Rashi cited a Midrash (Shemot Rabbah 9:10) that reveals that because the river had protected Moses in his infancy (Exodus 2:3), Moses' smiting of the water would not have been appropriate. This brings up another question: why should Moses have been thankful for a river? After all, a river is an inanimate object. It possesses no free will of its own. What sort of lessons regarding gratitude are we supposed to derive from this passage?
- It is irrelevant that a river is an inanimate object without free will. The river provided the necessary buoyancy and currents to bring Moses to safety. We should be grateful for all the good in our lives, even if they are inanimate objects without free will. Two stories, courtesy of Alan Morinis (Everday Holiness, p. 65), exemplify this concept:
- When Rabbi Menachem Mendel, better known as the Kotzker Rebbe, was ready to replace a pair of shoes because they had been worn out, he would first neatly wrap the shoes in newspaper because his thought process was "How could I just chuck a pair of shoes that have served me so well for so long?"
- After praying, R. Eliyahu Lopian was folding up his tallit (prayer shawl), and he had to rest it on the bench in order to fold it. He realized the bench was dusty, and he subsequently retrieved a towel so that he could dust off the bench. The student to which he was talking was going to do the task, but R. Lopian stopped him and said that he had to clean it himself because he "had to show gratitude for the bench upon which he folded his tallit.

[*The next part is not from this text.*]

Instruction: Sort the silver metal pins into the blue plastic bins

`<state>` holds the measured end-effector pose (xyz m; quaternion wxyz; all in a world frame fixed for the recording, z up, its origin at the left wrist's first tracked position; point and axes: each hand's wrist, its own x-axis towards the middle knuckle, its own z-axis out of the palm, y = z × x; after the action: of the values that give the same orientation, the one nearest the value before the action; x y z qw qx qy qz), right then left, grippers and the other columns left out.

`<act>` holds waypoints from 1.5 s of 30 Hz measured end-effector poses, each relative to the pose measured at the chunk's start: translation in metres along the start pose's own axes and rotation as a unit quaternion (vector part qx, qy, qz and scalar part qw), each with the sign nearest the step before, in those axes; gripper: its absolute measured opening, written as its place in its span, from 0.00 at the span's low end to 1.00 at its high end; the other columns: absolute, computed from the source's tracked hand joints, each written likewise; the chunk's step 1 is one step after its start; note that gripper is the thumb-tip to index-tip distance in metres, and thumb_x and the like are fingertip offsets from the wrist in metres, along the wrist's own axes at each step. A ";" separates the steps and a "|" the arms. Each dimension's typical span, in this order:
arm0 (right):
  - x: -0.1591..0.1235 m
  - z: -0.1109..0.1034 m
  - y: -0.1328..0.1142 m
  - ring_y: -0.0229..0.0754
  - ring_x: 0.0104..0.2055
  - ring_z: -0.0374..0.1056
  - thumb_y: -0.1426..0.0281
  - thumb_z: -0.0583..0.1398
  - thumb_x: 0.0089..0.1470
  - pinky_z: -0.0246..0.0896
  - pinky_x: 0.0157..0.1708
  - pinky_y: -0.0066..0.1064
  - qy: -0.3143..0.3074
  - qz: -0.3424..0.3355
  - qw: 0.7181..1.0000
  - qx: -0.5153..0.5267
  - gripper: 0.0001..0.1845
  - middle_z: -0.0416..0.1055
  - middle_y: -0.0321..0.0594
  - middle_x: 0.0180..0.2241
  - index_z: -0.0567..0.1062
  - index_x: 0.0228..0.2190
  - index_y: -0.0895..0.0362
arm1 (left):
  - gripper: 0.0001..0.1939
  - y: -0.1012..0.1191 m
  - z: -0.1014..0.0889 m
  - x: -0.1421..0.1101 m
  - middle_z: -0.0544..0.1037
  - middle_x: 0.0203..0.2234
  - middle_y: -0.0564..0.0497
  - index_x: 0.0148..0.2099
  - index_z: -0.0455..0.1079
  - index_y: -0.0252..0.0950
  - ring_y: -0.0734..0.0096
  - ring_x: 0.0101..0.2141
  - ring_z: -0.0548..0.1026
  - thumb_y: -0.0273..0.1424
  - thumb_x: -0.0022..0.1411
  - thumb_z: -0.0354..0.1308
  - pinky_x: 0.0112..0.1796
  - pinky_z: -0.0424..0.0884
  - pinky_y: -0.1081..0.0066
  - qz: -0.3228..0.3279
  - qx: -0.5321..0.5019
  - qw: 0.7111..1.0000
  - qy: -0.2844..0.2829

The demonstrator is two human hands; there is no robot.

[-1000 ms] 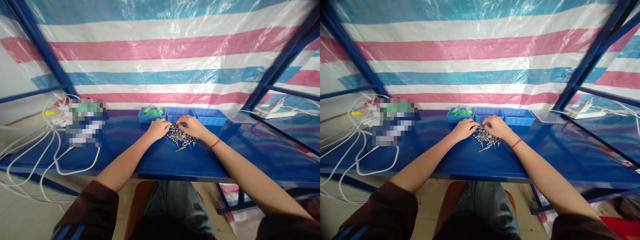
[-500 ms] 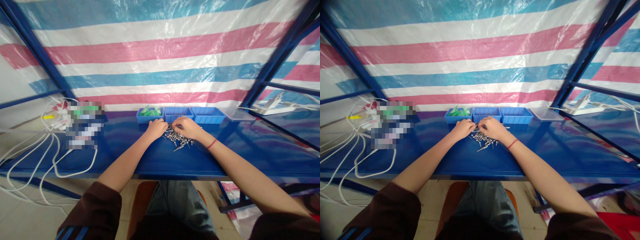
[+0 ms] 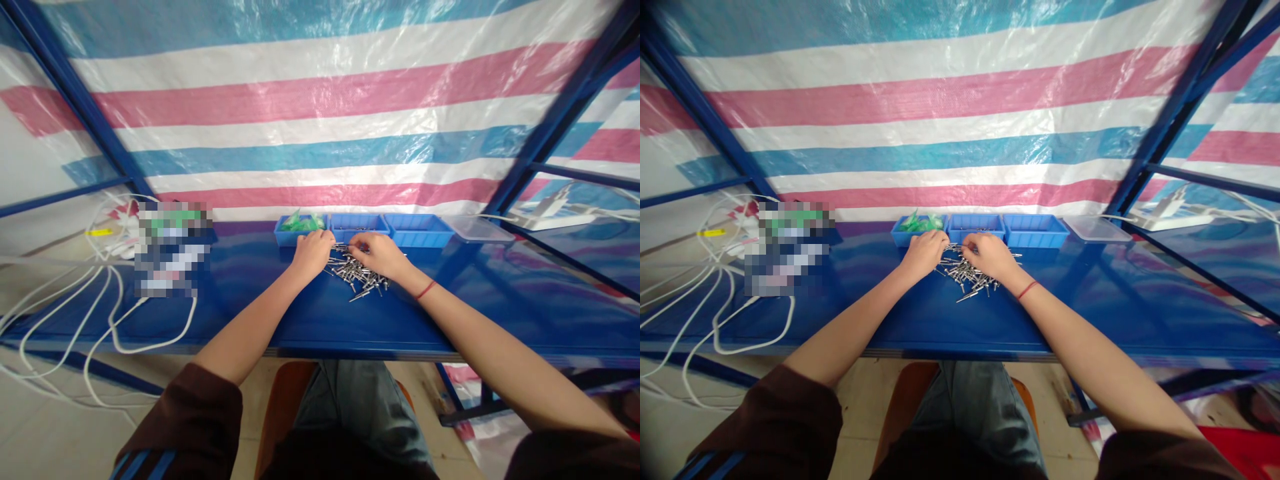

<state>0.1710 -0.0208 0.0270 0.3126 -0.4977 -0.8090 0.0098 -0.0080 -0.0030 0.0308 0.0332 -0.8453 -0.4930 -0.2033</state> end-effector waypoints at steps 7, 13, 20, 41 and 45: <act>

- If we are to be grateful for inanimate objects without free will, then the a fortiori inference (קל וחומר) that we can make is that we should be all the more thankful for the kindness other human beings have shown us. And to take the inference a step further, if we are thankful for the goodness that humans provides, all the more so we should be thankful for G-d and His wonders.
- Gratitude is strongly based on the ideas of remembrance and awareness. Keep in mind that Moses was eighty years old at this juncture (Exodus 7:7), so the action meriting the gratitude happened "a lifetime ago." We are to learn that there is no expiration date for being grateful for another's kindness. The Sefer haChinuch (Mitzvah 33) teaches us that the commandment of "honoring your father and mother" entails expressing gratitude to our parents for bringing us into the world. This is in contrast with the Egyptians, who managed to forget Joseph's contributions to Egyptian society within a generation (Exodus 1:8). We can go back even further with the chief butler who was freed with Joseph's help. What did the butler do? He didn't help free Joseph in return. Instead, he "did not remember him, and forgot him (Genesis 40:23)." Although this passage might seem like a redundancy (i.e., not remembering=forgetting), it is not the case because gratitude involves active remembrance, and without that active part [of remembering], one passively forgets the kindness previously received.
- Gratitude is about specificity. We can say broad statements like "I'm thankful to be alive" or "I have all that I need." But to truly appreciate the good in your life, you need to be specific. Moses did not simply realize "I have good things in my life," but went deeper and said "This river saved my life, and I thusly should respect it." If you're going to do something like a gratitude journal or some other expression of gratitude, don't just say "I have a nice family." Expound upon it. Give examples and go into depth as to why.
Moses' abstention from the first two plagues provides us with an idea as to how long we should be thankful, as well as the extent and magnitude of the gratitude we should express. By using Moses' example, we can better learn how to fill our lives with gratitude.